ASSIGNED TASK:
Your task is to reproduce exactly the lines that run from the beginning of the data through the line where "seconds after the" appears.
───── RECORDS SUPPLIED
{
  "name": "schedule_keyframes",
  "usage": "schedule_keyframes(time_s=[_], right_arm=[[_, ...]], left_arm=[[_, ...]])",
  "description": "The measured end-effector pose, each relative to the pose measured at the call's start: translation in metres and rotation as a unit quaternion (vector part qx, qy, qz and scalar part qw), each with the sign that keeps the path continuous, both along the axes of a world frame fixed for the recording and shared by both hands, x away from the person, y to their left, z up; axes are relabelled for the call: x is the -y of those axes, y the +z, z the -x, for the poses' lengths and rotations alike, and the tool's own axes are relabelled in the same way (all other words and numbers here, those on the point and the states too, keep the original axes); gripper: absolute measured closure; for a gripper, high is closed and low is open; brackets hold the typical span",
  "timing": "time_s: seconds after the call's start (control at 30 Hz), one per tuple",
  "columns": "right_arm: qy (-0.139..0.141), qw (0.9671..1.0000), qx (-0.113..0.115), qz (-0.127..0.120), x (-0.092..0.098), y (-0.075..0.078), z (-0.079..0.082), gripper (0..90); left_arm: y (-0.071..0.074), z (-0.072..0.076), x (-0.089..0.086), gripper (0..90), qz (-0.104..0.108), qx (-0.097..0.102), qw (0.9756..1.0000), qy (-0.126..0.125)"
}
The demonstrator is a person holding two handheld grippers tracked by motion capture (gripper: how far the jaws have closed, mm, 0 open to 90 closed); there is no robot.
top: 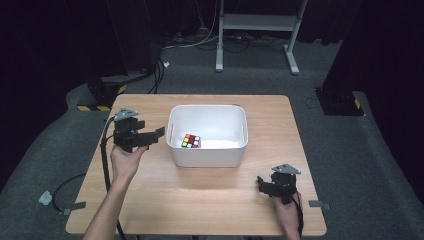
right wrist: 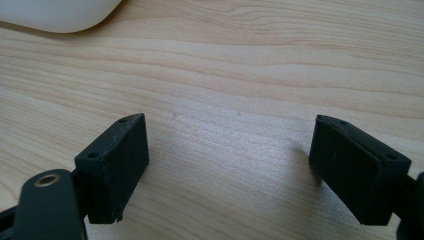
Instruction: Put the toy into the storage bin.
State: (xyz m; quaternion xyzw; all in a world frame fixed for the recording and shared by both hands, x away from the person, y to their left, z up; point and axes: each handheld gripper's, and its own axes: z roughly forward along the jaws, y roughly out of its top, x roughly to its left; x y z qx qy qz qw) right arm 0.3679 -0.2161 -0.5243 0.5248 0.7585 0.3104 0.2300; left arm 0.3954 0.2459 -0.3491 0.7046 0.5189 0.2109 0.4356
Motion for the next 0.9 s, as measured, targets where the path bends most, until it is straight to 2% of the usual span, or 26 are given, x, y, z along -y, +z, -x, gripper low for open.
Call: schedule_keyframes(time_s=[0.13, 0.6, 0.9], right_arm=[[0.0, 1.0, 0.0, 0.0, 0.0, 0.0, 0.0, 16.0], [0.0, 1.0, 0.0, 0.0, 0.0, 0.0, 0.0, 16.0], [0.0, 1.0, 0.0, 0.0, 0.0, 0.0, 0.0, 16.0]], left_arm=[[0.001, 0.002, -0.005, 18.2, -0.005, -0.001, 1.0, 0.007], [0.003, 0.013, -0.022, 18.6, 0.004, 0.006, 0.9998, 0.021], [0.004, 0.02, -0.031, 18.8, 0.0, 0.009, 0.9995, 0.029]])
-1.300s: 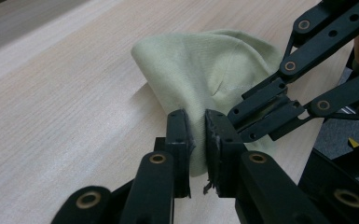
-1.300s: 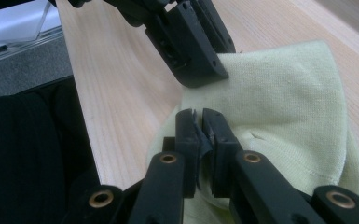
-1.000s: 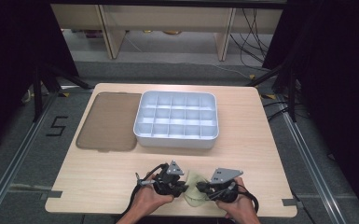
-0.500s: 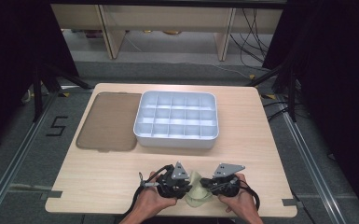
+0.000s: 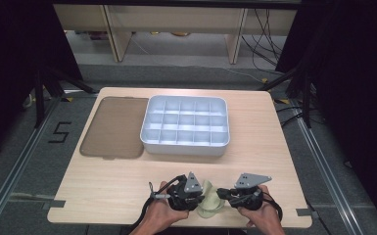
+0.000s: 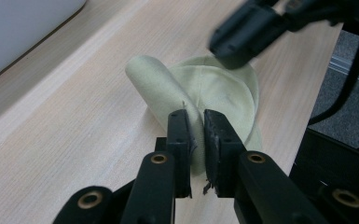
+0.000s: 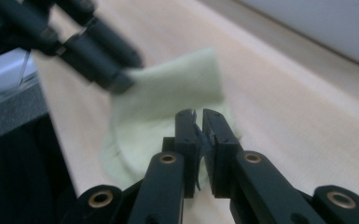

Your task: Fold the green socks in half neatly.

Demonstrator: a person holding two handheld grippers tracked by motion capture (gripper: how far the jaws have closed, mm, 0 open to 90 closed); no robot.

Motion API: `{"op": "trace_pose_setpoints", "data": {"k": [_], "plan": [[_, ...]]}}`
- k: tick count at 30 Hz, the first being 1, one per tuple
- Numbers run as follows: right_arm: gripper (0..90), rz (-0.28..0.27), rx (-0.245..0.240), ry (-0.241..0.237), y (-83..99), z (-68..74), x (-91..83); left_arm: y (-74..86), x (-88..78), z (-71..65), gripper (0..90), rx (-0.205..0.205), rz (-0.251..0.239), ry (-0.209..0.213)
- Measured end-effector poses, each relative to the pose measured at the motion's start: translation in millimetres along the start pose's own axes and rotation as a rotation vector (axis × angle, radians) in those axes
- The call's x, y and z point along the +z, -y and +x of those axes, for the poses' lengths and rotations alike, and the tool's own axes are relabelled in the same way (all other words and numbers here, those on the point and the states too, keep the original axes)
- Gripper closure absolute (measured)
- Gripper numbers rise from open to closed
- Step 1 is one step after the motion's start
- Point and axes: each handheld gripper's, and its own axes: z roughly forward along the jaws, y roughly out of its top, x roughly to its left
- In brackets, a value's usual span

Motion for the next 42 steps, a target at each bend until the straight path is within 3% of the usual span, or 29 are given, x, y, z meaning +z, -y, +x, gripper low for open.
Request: {"op": "trace_pose_setpoints", "data": {"k": [4, 6, 8, 10, 11, 15, 18, 20, 26, 30, 33, 34, 36, 37, 38, 39, 40, 42], "plan": [[85.4, 0.049, -0.018, -0.008, 8.2, 7.8, -3.0, 0.5, -1.0, 0.5, 80.8, -0.009, 0.0, 0.001], [85.4, 0.06, -0.023, -0.009, 10.7, 8.3, -2.6, 0.3, -2.3, 2.2, 80.8, 0.019, 0.009, -0.001], [85.4, 0.064, -0.009, 0.001, 12.6, 8.5, -1.6, 0.7, -1.0, -0.1, 80.8, -0.015, -0.012, 0.001], [85.9, 0.081, -0.022, -0.002, 14.3, 7.0, 2.8, -0.2, -2.4, -0.3, 80.7, 0.016, -0.011, 0.002], [86.3, 0.092, -0.024, 0.001, 15.9, 6.0, 6.0, 0.0, -1.9, -2.2, 80.7, -0.002, -0.019, 0.004], [87.1, 0.098, -0.003, -0.01, 18.4, 3.8, 9.1, -2.2, -3.1, -5.2, 80.6, 0.041, -0.03, 0.007], [87.1, 0.095, -0.003, -0.01, 19.2, 3.3, 9.0, -2.3, -1.6, -11.5, 80.7, 0.051, -0.038, 0.006], [87.1, 0.098, 0.0, -0.007, 19.0, 3.7, 9.0, -3.3, -0.7, -15.3, 80.7, 0.09, -0.033, 0.02], [87.2, 0.096, 0.008, -0.011, 19.1, 2.6, 9.7, -10.2, 9.4, -29.1, 80.6, 0.141, -0.023, 0.045], [87.2, 0.096, 0.05, -0.021, 20.5, 2.8, 9.0, -10.4, 17.0, -36.1, 80.8, 0.16, -0.008, 0.062], [86.7, 0.097, 0.051, -0.016, 20.6, -2.2, 7.5, -8.5, 23.7, -37.8, 81.0, 0.182, 0.011, 0.068], [86.7, 0.098, 0.067, -0.012, 20.7, -2.6, 6.0, -7.0, 26.4, -39.3, 81.0, 0.167, 0.016, 0.069], [86.6, 0.088, 0.057, 0.015, 20.7, -7.1, 1.8, -6.2, 29.0, -37.1, 81.0, 0.215, 0.052, 0.075], [86.6, 0.077, 0.061, 0.021, 20.3, -9.9, -1.4, -4.6, 31.9, -39.6, 81.1, 0.181, 0.04, 0.072], [86.6, 0.058, 0.078, 0.026, 19.4, -11.3, -5.1, -5.1, 31.7, -37.4, 81.0, 0.215, 0.064, 0.072], [86.6, 0.037, 0.071, 0.04, 18.2, -14.2, -8.8, -3.6, 34.9, -39.1, 81.0, 0.178, 0.035, 0.061], [86.6, 0.016, 0.081, 0.038, 16.8, -15.1, -12.0, -4.2, 34.3, -36.2, 81.0, 0.226, 0.056, 0.069], [86.5, -0.018, 0.075, 0.047, 14.6, -15.9, -16.0, -2.1, 36.3, -39.6, 81.0, 0.165, 0.037, 0.075]]}}
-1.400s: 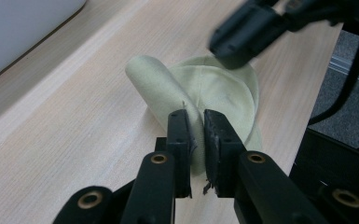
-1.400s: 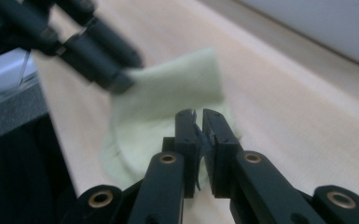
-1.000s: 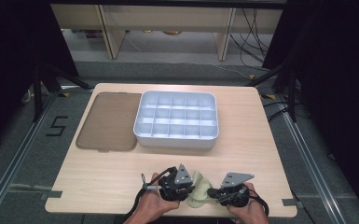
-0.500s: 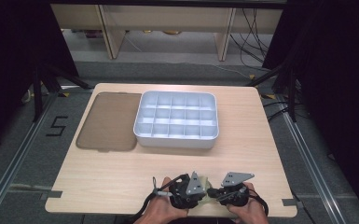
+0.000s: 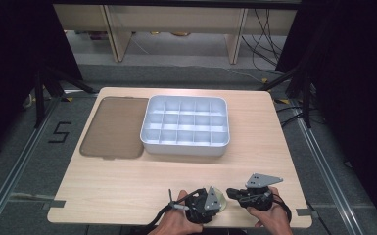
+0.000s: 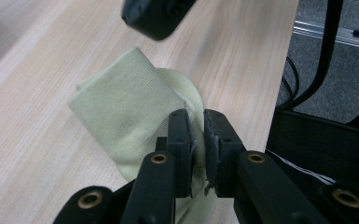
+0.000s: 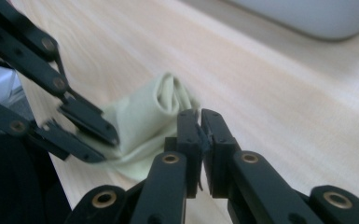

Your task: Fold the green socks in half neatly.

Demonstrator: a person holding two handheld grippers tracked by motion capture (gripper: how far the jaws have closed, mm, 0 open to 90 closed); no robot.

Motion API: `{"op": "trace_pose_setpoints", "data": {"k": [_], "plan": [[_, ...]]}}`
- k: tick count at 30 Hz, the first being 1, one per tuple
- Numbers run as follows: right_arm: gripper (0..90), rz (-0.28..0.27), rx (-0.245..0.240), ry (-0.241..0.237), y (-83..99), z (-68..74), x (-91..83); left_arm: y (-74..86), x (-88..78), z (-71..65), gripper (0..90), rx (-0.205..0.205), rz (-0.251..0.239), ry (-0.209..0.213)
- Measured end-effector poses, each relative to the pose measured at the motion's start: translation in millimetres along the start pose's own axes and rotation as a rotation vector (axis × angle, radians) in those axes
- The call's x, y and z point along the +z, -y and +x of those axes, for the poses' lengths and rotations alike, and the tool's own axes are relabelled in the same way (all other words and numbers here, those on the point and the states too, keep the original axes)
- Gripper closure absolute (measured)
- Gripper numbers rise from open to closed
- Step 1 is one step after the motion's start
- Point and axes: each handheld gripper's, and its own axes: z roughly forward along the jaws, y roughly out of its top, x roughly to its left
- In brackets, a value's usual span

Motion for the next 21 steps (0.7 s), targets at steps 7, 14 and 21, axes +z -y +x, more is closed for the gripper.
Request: {"op": "trace_pose_setpoints", "data": {"k": [7, 14, 21], "plan": [[86.5, -0.054, 0.003, -0.061, -10.7, 14.5, -1.2, -0.1, 0.8, -0.4, 80.8, 0.023, 0.001, -0.012], [86.5, -0.044, -0.027, -0.085, -17.4, 19.2, 11.6, 1.1, 1.0, 0.4, 80.6, 0.013, 0.002, -0.02], [87.1, 0.042, -0.066, -0.055, -13.5, 15.3, 27.3, 1.1, 1.2, -0.7, 79.0, 0.013, -0.014, -0.009]]}}
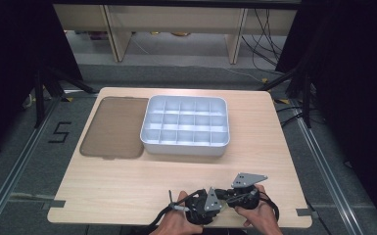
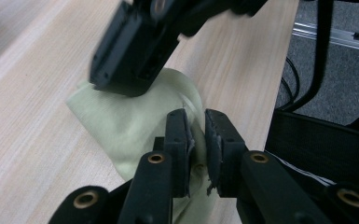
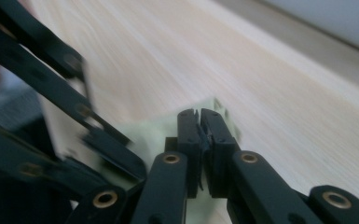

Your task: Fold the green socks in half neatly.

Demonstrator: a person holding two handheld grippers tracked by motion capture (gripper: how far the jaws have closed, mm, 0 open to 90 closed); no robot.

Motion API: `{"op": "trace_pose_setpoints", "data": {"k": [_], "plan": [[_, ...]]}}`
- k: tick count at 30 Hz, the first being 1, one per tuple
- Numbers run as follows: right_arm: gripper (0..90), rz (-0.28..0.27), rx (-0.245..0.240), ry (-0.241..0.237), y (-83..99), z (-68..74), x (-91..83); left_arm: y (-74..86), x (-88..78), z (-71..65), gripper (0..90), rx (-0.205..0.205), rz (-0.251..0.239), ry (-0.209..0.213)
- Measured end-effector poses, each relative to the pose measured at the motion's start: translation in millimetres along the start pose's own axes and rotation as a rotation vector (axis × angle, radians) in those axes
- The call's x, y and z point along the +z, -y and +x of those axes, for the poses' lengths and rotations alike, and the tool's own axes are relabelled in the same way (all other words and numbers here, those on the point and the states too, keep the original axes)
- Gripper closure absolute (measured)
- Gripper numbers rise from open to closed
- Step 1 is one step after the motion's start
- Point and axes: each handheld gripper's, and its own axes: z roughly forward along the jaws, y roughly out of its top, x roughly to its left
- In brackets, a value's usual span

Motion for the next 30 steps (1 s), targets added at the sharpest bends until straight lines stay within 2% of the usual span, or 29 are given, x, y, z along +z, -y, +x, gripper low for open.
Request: {"op": "trace_pose_setpoints", "data": {"k": [1, 2, 3, 4, 5, 6, 7, 8, 9, 10, 11, 12, 14, 15, 16, 17, 19, 20, 21, 22, 24, 25, 26, 27, 28, 29, 30], "plan": [[87.4, 0.021, 0.012, 0.009, 1.4, -0.7, 2.0, 0.4, 0.0, 0.5, 78.8, 0.005, 0.002, 0.003], [87.9, 0.019, 0.038, 0.001, 2.3, -1.3, 3.6, 1.2, 1.0, -0.7, 78.6, -0.026, -0.01, 0.008], [88.0, 0.021, 0.023, 0.005, 2.3, -4.5, 4.1, 1.3, 0.4, -0.4, 78.3, -0.02, -0.012, 0.001], [88.1, 0.02, 0.016, 0.0, 2.4, -5.4, 5.0, 0.6, -2.4, 3.4, 78.0, 0.032, 0.026, 0.009], [88.1, 0.021, 0.012, -0.001, 2.8, -5.9, 5.3, 0.8, -2.5, 2.9, 77.5, 0.013, 0.022, 0.016], [88.3, 0.021, 0.01, 0.001, 3.1, -6.1, 5.3, 0.3, -1.7, 1.7, 76.5, -0.015, -0.01, 0.013], [88.2, 0.029, 0.021, 0.005, 3.3, -5.6, 4.8, -0.3, -4.6, 3.0, 74.8, -0.008, 0.009, 0.035], [88.3, 0.03, 0.019, 0.008, 3.4, -5.7, 4.9, -1.3, -4.6, 1.9, 72.4, -0.048, -0.035, 0.041], [88.3, 0.03, 0.014, 0.013, 3.7, -6.2, 5.1, -2.2, -7.3, 3.6, 70.2, -0.054, -0.045, 0.05], [88.3, 0.032, 0.012, 0.018, 3.9, -6.4, 5.0, -3.4, -8.6, 3.5, 66.5, -0.085, -0.087, 0.05], [88.3, 0.033, 0.015, 0.019, 4.0, -6.3, 4.5, -4.7, -11.4, 4.8, 65.7, -0.098, -0.108, 0.053], [88.3, 0.033, 0.018, 0.018, 4.1, -6.7, 4.4, -5.5, -14.7, 6.9, 65.1, -0.099, -0.109, 0.058], [88.3, 0.03, 0.016, 0.019, 4.1, -6.5, 4.5, -7.3, -24.6, 11.7, 65.1, -0.154, -0.15, 0.075], [88.2, 0.03, 0.01, 0.023, 4.0, -6.2, 4.6, -7.7, -29.3, 16.0, 65.2, -0.142, -0.161, 0.084], [88.3, 0.031, 0.01, 0.024, 3.6, -5.4, 4.3, -7.6, -32.0, 16.2, 65.7, -0.17, -0.174, 0.091], [88.2, 0.028, 0.009, 0.027, 3.5, -5.1, 4.5, -6.8, -36.4, 16.9, 66.7, -0.18, -0.165, 0.076], [88.2, 0.032, 0.012, 0.022, 3.1, -4.8, 5.0, -3.5, -37.8, 17.1, 69.6, -0.16, -0.152, 0.063], [88.2, 0.03, 0.007, 0.027, 2.9, -4.6, 5.1, -0.3, -37.7, 15.9, 71.1, -0.147, -0.129, 0.052], [88.2, 0.03, 0.007, 0.028, 2.9, -4.0, 5.1, 4.0, -33.3, 11.7, 72.3, -0.17, -0.116, 0.051], [88.2, 0.03, 0.003, 0.031, 2.8, -3.7, 5.2, 7.0, -30.4, 11.0, 73.0, -0.144, -0.091, 0.055], [88.2, 0.033, 0.005, 0.028, 2.4, -3.4, 5.3, 12.6, -21.8, 9.2, 73.4, -0.139, -0.069, 0.054], [88.2, 0.033, 0.006, 0.027, 2.3, -2.9, 5.1, 15.3, -18.2, 8.2, 74.0, -0.164, -0.055, 0.048], [88.2, 0.034, 0.002, 0.027, 2.2, -2.4, 5.0, 17.0, -16.3, 10.6, 75.1, -0.136, -0.044, 0.056], [88.2, 0.035, 0.002, 0.027, 2.1, -1.8, 5.0, 20.1, -12.8, 9.7, 75.8, -0.169, -0.05, 0.055], [88.2, 0.035, -0.002, 0.027, 1.9, -1.8, 5.0, 21.0, -12.0, 10.8, 77.1, -0.169, -0.061, 0.046], [88.2, 0.036, -0.002, 0.026, 1.9, -1.9, 5.4, 21.3, -13.2, 11.3, 78.8, -0.173, -0.046, 0.052], [88.2, 0.036, -0.003, 0.026, 2.0, -2.1, 5.5, 21.1, -13.7, 12.2, 79.5, -0.155, -0.042, 0.044]]}}
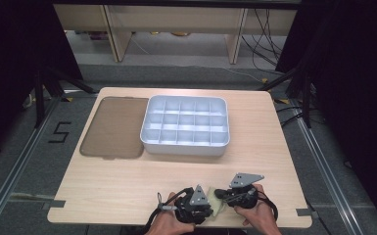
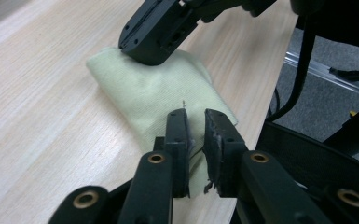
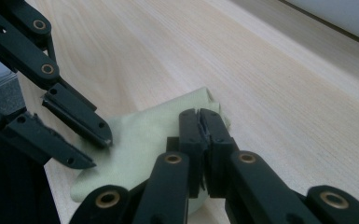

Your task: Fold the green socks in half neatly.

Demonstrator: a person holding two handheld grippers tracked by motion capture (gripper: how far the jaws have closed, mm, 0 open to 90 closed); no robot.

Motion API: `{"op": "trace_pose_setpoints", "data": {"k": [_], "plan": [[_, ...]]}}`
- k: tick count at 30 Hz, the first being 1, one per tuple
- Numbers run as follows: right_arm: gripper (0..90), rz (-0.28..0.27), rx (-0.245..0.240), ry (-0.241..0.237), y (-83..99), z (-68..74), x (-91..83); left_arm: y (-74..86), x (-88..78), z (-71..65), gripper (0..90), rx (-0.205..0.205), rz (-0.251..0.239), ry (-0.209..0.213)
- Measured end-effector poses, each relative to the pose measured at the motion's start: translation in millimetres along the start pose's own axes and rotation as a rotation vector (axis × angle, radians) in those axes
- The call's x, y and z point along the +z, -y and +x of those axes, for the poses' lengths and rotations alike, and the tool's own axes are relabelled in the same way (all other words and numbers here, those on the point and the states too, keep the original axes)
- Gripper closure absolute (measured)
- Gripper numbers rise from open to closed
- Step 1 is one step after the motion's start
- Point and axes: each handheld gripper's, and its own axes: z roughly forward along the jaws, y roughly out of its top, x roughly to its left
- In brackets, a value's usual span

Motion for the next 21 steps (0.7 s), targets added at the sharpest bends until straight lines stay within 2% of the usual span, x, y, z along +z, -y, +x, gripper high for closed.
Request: {"op": "trace_pose_setpoints", "data": {"k": [1, 2, 3, 4, 5, 6, 7, 8, 10, 11, 12, 13, 14, 15, 17, 18, 19, 21], "plan": [[88.2, -0.001, 0.0, -0.001, -0.1, 0.1, -0.3, 0.1, 0.4, 0.5, 80.2, 0.018, -0.001, -0.008], [88.2, -0.001, -0.001, 0.001, 0.0, 0.3, -0.4, 1.5, 1.7, -1.4, 80.4, -0.009, -0.004, -0.011], [88.2, -0.001, -0.001, 0.0, -0.1, 0.3, -0.4, 0.9, 0.4, -1.2, 80.7, 0.019, 0.006, -0.011], [88.2, 0.0, 0.0, -0.001, -0.1, 0.2, -0.3, 0.8, 0.4, -0.6, 80.8, 0.029, 0.01, -0.01], [88.2, -0.001, 0.0, 0.0, -0.1, 0.3, -0.4, 1.1, 1.2, -2.0, 81.0, 0.02, 0.0, -0.018], [88.2, 0.001, 0.007, -0.001, 0.0, 1.3, -0.5, 1.1, 0.8, -1.8, 81.0, 0.034, 0.009, -0.031], [88.2, 0.005, 0.016, 0.0, 0.1, 2.5, -0.8, 1.8, 1.9, -4.3, 81.1, 0.005, -0.002, -0.024], [88.2, 0.005, 0.016, 0.0, 0.0, 2.4, -0.9, 1.2, 0.8, -2.8, 81.1, 0.039, 0.009, -0.024], [88.1, 0.003, 0.015, -0.002, -0.2, 2.0, -0.7, 1.6, 0.9, -3.0, 81.1, 0.017, 0.013, -0.034], [87.9, 0.003, 0.017, -0.003, -0.2, 2.6, -0.7, 1.5, 0.7, -2.6, 81.1, 0.026, 0.012, -0.034], [87.6, -0.007, 0.0, 0.006, -0.2, 1.1, -0.6, 2.2, 1.5, -3.0, 81.2, 0.019, 0.007, -0.035], [87.2, -0.011, 0.002, -0.001, -0.4, 1.0, -1.0, 2.5, 1.6, -4.1, 81.3, 0.016, 0.004, -0.028], [86.7, -0.02, 0.018, -0.008, -0.6, 2.0, -1.6, 1.9, 0.1, -3.1, 81.2, 0.044, 0.018, -0.032], [86.2, -0.024, 0.015, -0.014, -1.3, 0.8, -2.8, 1.9, -0.3, -2.8, 81.2, 0.055, 0.024, -0.036], [84.2, -0.04, 0.028, -0.022, -2.2, 0.7, -5.1, 2.6, 0.3, -3.2, 81.2, 0.046, 0.017, -0.035], [83.2, -0.054, 0.033, -0.025, -2.7, 0.8, -6.8, 3.2, 1.0, -4.2, 81.2, 0.032, 0.012, -0.05], [81.6, -0.071, 0.044, -0.033, -3.5, 0.8, -8.9, 2.7, 0.6, -3.4, 81.1, 0.053, 0.009, -0.049], [78.2, -0.104, 0.078, -0.051, -5.2, 2.0, -12.8, 3.9, 1.3, -5.4, 81.0, 0.035, -0.007, -0.048]]}}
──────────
ANSWER TO THIS PROBLEM:
{
  "name": "schedule_keyframes",
  "usage": "schedule_keyframes(time_s=[_], right_arm=[[_, ...]], left_arm=[[_, ...]])",
  "description": "The measured end-effector pose, each relative to the pose measured at the call's start: translation in metres and rotation as a unit quaternion (vector part qx, qy, qz and scalar part qw), each with the sign that keeps the path continuous, both along the axes of a world frame fixed for the recording and shared by both hands, x away from the person, y to their left, z up; axes are relabelled for the call: x is the -y of those axes, y the +z, z the -x, for the poses' lengths and rotations alike, and the tool's own axes are relabelled in the same way (all other words and numbers here, those on the point and the states too, keep the original axes); gripper: absolute measured closure; for a gripper, high is closed and low is open; brackets hold the typical span",
  "timing": "time_s: seconds after the call's start (control at 30 Hz), one per tuple",

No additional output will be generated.